Required action | Where the records below have a line with "image", that line is to be copied.

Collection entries
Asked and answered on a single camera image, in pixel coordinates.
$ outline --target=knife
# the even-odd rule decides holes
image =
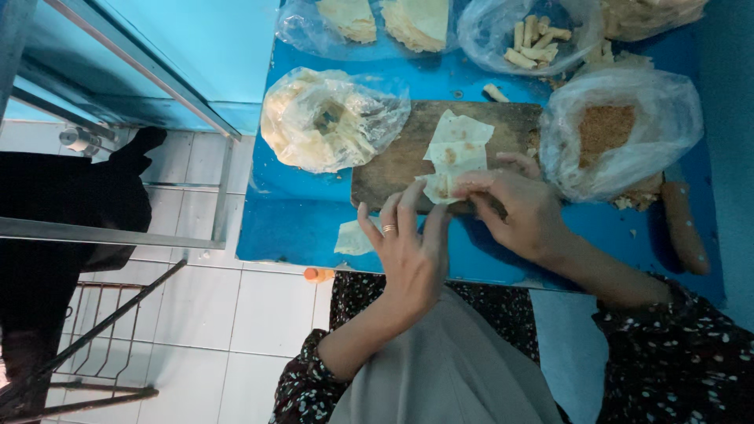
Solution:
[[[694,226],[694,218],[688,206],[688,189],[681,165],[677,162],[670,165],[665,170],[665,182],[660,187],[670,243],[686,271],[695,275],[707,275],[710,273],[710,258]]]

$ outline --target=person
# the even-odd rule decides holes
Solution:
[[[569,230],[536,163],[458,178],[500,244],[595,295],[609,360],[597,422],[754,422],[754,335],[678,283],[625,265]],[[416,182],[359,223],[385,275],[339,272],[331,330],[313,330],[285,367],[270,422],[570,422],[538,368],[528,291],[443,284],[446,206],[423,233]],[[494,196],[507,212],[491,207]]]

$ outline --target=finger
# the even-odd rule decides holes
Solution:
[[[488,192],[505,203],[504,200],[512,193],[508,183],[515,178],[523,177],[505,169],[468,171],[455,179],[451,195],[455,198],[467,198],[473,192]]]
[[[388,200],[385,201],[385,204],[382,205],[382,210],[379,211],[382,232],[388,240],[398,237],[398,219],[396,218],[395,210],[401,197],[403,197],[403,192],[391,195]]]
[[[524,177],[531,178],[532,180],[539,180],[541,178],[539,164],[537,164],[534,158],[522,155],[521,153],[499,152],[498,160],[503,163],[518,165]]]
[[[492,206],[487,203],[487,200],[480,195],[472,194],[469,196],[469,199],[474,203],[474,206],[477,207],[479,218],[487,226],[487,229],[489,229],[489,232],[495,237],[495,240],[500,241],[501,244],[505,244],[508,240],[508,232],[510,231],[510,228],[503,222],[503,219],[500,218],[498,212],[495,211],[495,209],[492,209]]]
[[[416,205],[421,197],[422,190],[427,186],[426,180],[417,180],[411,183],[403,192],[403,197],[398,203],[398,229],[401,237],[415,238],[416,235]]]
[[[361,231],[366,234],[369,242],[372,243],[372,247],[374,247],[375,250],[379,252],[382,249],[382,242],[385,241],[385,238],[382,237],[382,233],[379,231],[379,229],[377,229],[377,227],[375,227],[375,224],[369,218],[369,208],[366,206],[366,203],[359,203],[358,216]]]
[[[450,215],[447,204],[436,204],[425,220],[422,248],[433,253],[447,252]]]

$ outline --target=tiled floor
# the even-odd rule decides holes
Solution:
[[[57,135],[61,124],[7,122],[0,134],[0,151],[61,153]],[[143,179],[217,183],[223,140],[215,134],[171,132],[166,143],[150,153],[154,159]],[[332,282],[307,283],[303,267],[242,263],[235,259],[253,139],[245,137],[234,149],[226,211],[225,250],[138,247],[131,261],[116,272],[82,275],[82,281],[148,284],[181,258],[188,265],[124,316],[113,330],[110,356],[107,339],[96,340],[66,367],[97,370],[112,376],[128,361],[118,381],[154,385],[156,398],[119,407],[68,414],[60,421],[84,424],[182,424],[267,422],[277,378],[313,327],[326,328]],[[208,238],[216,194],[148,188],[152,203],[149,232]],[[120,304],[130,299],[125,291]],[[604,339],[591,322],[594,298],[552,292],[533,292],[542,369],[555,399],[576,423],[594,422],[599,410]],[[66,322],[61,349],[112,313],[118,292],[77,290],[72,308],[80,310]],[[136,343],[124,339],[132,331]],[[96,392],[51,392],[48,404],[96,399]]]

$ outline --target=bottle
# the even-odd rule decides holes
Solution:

Answer to this exercise |
Asked and answered on a single camera image, in pixel coordinates.
image =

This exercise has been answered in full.